Further, In case of an employer paying salary or a person who is paying interest, it is their duty to deduct tax at source and deposit the amount of tax so collected in government treasury. if he fails to deduct tax at source or deducts tax but does not deposit it in the treasury, he is known as assessee-in-default.
PERSON-SECTION 2(31) of Income Tax Act,1961:
Person includes:
1. An Individual;
2. A Hindu Undivided Family (HUF)
3. A company;
4. A firm;
5. An association of persons or a body of individuals, whether incorporated
or not;
6. A local authority; and
7. Every artificial juridical person
Assessment Year- Section 2(9) of Income Tax Act, 1961
The Term “assessment year” means the period of twelve months commencing on the 1st day of April every year. The Assessment year is the financial year, which income of a person relating to the relevant previous year is assessed to tax. Every person who is liable to pay tax under this Act files officers. This processing is called assessment. Under this income returned by the assesses is checked and verified.

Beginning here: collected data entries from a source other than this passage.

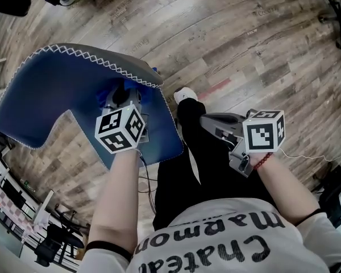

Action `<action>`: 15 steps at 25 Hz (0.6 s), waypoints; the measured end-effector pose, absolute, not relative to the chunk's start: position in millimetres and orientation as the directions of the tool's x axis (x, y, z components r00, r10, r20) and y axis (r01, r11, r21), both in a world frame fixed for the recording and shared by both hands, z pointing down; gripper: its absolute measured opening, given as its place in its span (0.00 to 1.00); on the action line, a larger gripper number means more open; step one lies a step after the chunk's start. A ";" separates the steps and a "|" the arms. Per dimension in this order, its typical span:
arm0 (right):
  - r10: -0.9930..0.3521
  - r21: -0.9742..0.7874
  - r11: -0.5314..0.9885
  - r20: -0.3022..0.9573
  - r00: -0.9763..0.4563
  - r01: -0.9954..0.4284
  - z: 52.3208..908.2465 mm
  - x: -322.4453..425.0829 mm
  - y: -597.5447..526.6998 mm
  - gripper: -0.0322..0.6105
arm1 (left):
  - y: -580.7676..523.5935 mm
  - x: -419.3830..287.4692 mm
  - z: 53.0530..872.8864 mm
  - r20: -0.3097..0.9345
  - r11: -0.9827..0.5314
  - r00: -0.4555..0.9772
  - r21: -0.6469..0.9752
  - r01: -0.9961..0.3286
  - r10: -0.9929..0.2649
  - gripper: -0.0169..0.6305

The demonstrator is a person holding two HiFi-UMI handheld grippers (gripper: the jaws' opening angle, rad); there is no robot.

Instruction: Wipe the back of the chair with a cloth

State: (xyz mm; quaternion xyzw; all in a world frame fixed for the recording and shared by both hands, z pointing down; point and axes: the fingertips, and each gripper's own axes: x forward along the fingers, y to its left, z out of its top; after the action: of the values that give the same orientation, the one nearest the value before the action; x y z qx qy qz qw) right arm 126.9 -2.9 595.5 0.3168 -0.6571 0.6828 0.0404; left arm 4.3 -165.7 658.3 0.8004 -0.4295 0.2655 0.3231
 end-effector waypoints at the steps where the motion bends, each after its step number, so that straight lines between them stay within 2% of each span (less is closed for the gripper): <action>1: -0.356 -0.870 -0.133 0.489 -0.796 -0.475 596.1 126.7 -2.1 0.07 | -165.9 3.4 658.5 0.700 -0.413 0.487 0.291 -0.863 -0.523 0.08; 4: -0.341 -0.865 -0.120 0.496 -0.798 -0.487 592.5 121.8 -1.2 0.07 | -164.2 2.5 652.8 0.687 -0.409 0.493 0.301 -0.861 -0.534 0.08; 11: -0.320 -0.873 -0.077 0.479 -0.818 -0.481 583.1 86.2 14.1 0.07 | -135.4 29.4 617.4 0.603 -0.617 0.644 0.296 -0.729 -0.471 0.08; 15: -0.314 -0.878 -0.057 0.467 -0.826 -0.475 571.2 60.9 23.1 0.07 | -121.5 22.8 595.5 0.570 -0.649 0.679 0.304 -0.697 -0.463 0.08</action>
State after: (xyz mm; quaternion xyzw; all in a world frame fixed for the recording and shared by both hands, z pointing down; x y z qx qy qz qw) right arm 60.9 23.1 571.2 0.2885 -0.6839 0.6674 0.0602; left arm 22.8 -121.5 595.5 0.8791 -0.3299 0.2275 0.2580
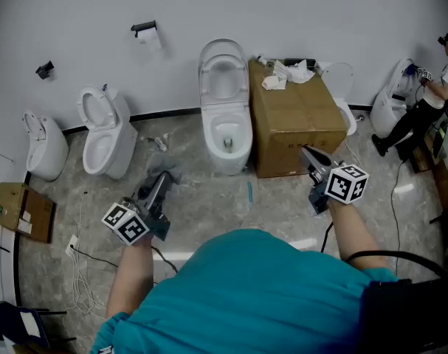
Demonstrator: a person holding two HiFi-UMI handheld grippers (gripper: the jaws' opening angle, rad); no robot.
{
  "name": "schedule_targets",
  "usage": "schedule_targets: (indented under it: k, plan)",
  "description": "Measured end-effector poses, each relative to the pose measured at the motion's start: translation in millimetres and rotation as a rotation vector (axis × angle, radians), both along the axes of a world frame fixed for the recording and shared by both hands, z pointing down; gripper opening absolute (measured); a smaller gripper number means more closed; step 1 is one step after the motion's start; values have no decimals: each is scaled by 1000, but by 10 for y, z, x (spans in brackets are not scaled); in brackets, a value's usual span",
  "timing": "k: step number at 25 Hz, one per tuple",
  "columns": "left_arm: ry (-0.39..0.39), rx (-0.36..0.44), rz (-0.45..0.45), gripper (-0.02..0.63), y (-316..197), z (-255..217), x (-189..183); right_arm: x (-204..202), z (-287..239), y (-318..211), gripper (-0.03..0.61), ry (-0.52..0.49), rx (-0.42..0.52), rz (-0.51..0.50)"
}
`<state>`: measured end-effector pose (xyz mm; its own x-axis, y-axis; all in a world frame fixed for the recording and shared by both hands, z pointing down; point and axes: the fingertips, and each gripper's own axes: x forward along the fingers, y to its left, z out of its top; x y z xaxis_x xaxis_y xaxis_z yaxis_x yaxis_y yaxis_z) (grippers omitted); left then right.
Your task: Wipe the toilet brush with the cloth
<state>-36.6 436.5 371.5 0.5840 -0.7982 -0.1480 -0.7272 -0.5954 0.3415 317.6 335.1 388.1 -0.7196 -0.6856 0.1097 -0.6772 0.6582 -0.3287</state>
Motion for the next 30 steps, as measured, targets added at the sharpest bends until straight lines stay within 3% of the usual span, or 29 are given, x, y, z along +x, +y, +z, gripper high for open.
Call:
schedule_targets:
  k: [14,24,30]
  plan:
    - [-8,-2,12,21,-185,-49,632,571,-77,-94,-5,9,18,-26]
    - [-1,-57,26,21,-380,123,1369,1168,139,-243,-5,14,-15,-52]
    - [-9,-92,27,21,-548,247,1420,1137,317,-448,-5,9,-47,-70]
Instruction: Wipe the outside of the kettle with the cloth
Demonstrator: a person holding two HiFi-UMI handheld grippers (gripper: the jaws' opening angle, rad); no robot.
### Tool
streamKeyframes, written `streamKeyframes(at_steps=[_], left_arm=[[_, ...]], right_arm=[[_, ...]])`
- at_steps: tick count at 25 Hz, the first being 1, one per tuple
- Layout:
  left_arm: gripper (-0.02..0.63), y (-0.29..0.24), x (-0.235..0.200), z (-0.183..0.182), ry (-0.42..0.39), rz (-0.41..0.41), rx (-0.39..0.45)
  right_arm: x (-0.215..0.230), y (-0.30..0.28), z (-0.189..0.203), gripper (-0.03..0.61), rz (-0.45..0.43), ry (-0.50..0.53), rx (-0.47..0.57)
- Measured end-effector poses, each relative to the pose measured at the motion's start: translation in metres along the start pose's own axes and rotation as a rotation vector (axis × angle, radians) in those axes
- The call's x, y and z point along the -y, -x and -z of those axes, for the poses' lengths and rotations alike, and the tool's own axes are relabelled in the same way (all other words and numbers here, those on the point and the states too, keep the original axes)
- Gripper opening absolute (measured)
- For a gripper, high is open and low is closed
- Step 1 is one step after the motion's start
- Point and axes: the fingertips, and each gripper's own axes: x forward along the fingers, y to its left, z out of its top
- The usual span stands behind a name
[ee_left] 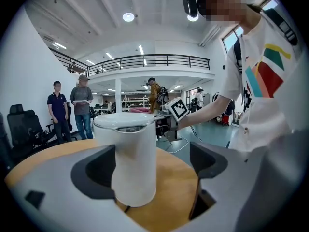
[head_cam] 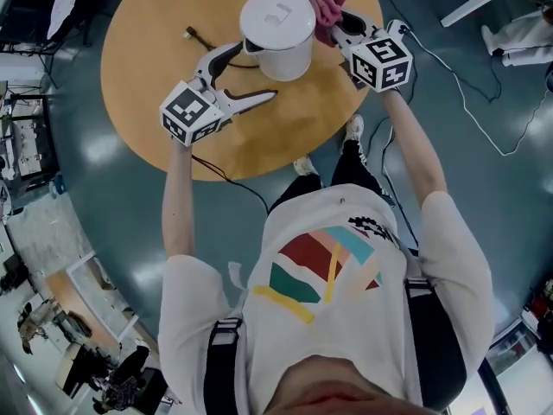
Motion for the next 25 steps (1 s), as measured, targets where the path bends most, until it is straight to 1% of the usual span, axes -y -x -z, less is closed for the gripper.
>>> streamKeyframes(at_steps=[2, 5, 10, 14, 16, 19, 21, 23, 25], left_arm=[[0.514, 0.0, 0.0, 0.0, -0.002, -0.004, -0.001], [0.514, -0.002, 0.0, 0.003, -0.006, -0.017, 0.0], [0.514, -0.002, 0.005, -0.001, 0.005, -0.029, 0.008], [0.514, -0.003, 0.004, 0.0, 0.002, -0.015, -0.009], [0.514, 0.002, 0.007, 0.007, -0.014, 0.008, -0.009], [0.514, 0.012, 0.008, 0.013, -0.02, 0.058, 0.013], [0.514, 0.019, 0.008, 0.011, -0.057, 0.091, -0.002], [0.514, 0.024, 0.009, 0.01, -0.101, 0.128, -0.015], [0.514, 0.024, 0.015, 0.014, -0.114, 0.163, -0.011]], right_arm=[[-0.013, 0.003, 0.002, 0.048, -0.024, 0.048, -0.019], [-0.028, 0.015, 0.007, 0.048, -0.027, 0.062, -0.02], [-0.059, 0.043, 0.01, 0.048, 0.015, 0.033, 0.007], [-0.093, 0.054, 0.022, 0.048, 0.05, 0.057, 0.016], [-0.114, 0.052, 0.032, 0.048, 0.077, 0.054, 0.031], [-0.149, 0.037, 0.045, 0.048, 0.148, 0.052, 0.078], [-0.176, 0.018, 0.049, 0.048, 0.18, 0.093, 0.074], [-0.193, -0.002, 0.05, 0.048, 0.208, 0.122, 0.054], [-0.199, -0.013, 0.056, 0.048, 0.227, 0.108, 0.046]])
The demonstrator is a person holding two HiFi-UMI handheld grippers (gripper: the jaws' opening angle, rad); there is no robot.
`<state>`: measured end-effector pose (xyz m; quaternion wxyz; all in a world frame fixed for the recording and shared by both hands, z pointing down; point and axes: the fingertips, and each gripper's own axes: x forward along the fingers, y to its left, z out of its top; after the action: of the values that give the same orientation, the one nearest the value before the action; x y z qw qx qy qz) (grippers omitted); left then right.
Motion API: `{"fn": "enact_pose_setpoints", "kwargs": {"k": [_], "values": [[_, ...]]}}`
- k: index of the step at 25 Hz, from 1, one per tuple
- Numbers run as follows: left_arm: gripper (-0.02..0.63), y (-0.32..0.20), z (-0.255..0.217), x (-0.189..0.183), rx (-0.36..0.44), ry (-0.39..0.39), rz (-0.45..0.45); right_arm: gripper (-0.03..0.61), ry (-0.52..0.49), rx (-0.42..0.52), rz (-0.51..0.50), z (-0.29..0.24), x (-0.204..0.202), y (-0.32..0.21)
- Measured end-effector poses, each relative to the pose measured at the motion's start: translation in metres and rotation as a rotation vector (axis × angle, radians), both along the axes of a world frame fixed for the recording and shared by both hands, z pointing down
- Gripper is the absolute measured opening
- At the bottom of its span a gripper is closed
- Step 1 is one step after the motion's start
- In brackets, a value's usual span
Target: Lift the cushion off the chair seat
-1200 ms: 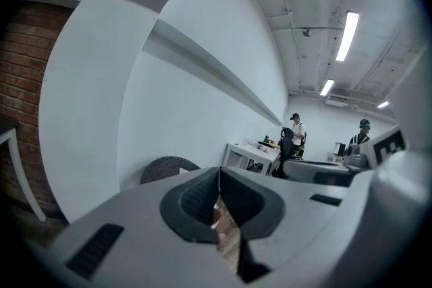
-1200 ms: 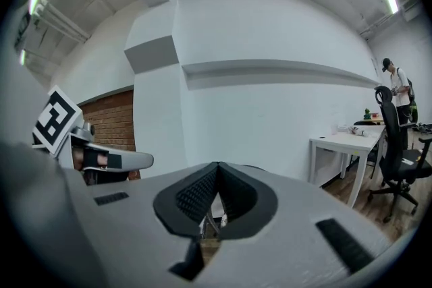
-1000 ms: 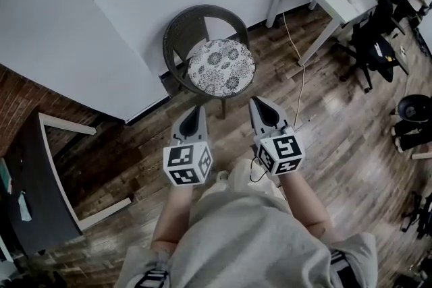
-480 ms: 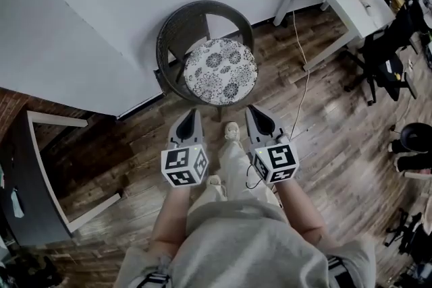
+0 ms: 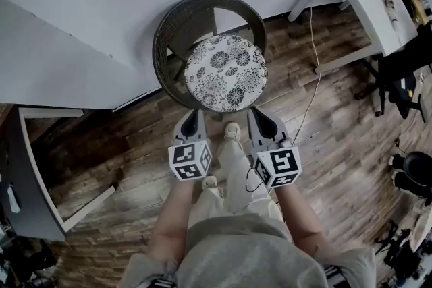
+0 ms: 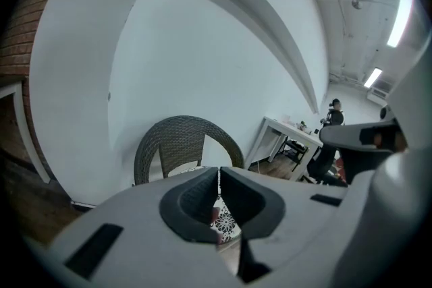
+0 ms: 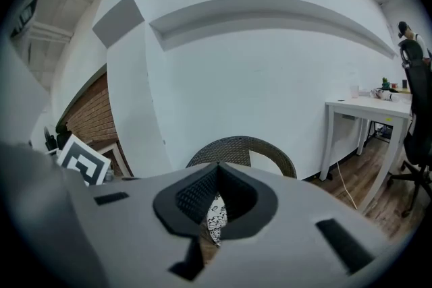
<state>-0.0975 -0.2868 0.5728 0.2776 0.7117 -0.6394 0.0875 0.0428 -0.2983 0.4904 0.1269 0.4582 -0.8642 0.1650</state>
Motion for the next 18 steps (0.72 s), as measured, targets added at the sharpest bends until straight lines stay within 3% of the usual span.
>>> {"fn": "enact_pose_setpoints", "kwargs": {"k": [10,18], "values": [[0.017,-0.033,0.103,0.005,-0.104,-0.006,-0.001,-0.006,-0.013,-0.043,0.000,0.057,0.002,-0.047],[0.137,-0.044,0.181,0.023,-0.199,0.007,0.045,-0.006,0.001,-0.085,-0.002,0.099,0.015,-0.065]]}}
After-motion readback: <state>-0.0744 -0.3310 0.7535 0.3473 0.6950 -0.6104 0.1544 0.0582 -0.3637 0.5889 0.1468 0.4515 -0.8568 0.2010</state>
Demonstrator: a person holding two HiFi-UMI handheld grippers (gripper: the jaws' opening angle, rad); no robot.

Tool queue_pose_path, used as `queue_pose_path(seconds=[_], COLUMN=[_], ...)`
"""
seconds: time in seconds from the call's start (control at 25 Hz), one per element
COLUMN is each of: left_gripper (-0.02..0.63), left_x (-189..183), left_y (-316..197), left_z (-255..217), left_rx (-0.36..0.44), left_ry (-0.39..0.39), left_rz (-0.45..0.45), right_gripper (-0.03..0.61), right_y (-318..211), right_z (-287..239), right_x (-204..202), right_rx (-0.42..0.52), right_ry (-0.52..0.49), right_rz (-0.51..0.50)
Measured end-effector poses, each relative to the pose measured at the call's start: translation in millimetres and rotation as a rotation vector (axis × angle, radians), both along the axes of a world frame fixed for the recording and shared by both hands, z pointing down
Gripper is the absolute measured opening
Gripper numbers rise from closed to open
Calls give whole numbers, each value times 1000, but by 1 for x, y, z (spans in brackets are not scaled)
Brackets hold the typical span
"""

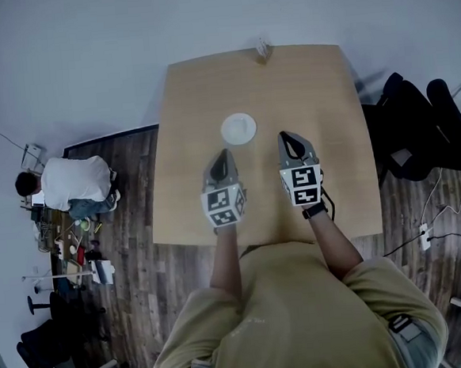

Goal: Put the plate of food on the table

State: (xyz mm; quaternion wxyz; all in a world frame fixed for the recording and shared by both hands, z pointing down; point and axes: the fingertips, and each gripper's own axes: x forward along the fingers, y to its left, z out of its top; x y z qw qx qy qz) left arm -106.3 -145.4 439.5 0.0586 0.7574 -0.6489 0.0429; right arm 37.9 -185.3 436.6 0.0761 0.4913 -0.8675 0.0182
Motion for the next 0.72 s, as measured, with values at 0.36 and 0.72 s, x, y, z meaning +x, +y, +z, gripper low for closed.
queue_pose_path(seconds=[0.36, 0.72], left_gripper=[2, 2], left_x=[20, 38], left_y=[41, 55], left_z=[-22, -22], left_rx=[83, 89], left_ry=[-11, -3], left_rz=[-11, -14], right_gripper=[5, 5], right_y=[42, 54], right_z=[-12, -9], right_x=[10, 24], right_rx=[6, -8], right_ry=[-44, -53], right_rz=[-18, -24])
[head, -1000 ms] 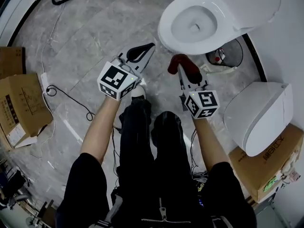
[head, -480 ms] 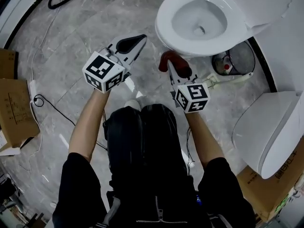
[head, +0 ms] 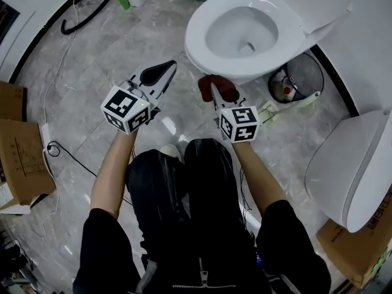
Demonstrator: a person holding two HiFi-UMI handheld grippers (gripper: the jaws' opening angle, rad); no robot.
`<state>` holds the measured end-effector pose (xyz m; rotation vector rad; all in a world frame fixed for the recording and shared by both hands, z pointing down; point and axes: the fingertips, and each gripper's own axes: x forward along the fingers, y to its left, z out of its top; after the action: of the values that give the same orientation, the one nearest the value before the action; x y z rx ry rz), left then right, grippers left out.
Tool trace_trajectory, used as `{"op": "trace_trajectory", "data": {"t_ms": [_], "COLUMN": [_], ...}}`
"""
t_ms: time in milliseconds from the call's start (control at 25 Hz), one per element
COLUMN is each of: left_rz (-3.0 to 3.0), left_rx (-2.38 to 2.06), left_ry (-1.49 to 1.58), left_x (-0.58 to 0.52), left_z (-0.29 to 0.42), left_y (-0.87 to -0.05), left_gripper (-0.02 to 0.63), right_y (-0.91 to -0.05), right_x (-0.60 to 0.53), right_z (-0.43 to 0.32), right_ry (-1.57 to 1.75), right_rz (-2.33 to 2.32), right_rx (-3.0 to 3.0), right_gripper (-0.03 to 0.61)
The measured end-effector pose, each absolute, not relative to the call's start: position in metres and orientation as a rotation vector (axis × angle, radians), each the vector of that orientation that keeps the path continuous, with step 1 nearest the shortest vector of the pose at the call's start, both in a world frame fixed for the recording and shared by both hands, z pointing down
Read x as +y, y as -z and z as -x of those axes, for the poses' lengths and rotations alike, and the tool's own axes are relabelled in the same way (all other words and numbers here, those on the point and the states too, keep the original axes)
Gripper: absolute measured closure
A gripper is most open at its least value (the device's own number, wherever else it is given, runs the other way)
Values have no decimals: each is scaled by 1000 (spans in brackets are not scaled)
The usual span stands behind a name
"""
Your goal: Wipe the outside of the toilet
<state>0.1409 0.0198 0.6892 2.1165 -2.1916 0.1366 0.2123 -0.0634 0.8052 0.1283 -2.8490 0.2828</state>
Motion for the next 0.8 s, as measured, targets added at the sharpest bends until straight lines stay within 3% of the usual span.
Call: {"op": "trace_trajectory", "data": {"t_ms": [800], "left_rz": [-2116], "left_rx": [-2185], "left_ry": [-148], "left_x": [-1], "left_z": [-151], "left_y": [-698], "left_gripper": [611], "right_y": [-816], "right_x": [-223], "right_z": [-291], "right_ry": [-260], "right_rz": [-473], "right_rx": [-2743], "right_gripper": [494]}}
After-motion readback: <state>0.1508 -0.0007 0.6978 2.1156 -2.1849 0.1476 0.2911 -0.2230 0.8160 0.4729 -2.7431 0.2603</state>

Previous Year – Section 3 of Income Tax Act, 1961:
The term “previous year” means the financial year immediately proceeding the assessment year. It’s basically a period of 12 month just preceding the assessment year.
In case of a business or profession newly set up- The previous year shall be the period beginning with the date of setting up of the business or profession or the date on which the source of income newly comes into existence and ending with the said financial year.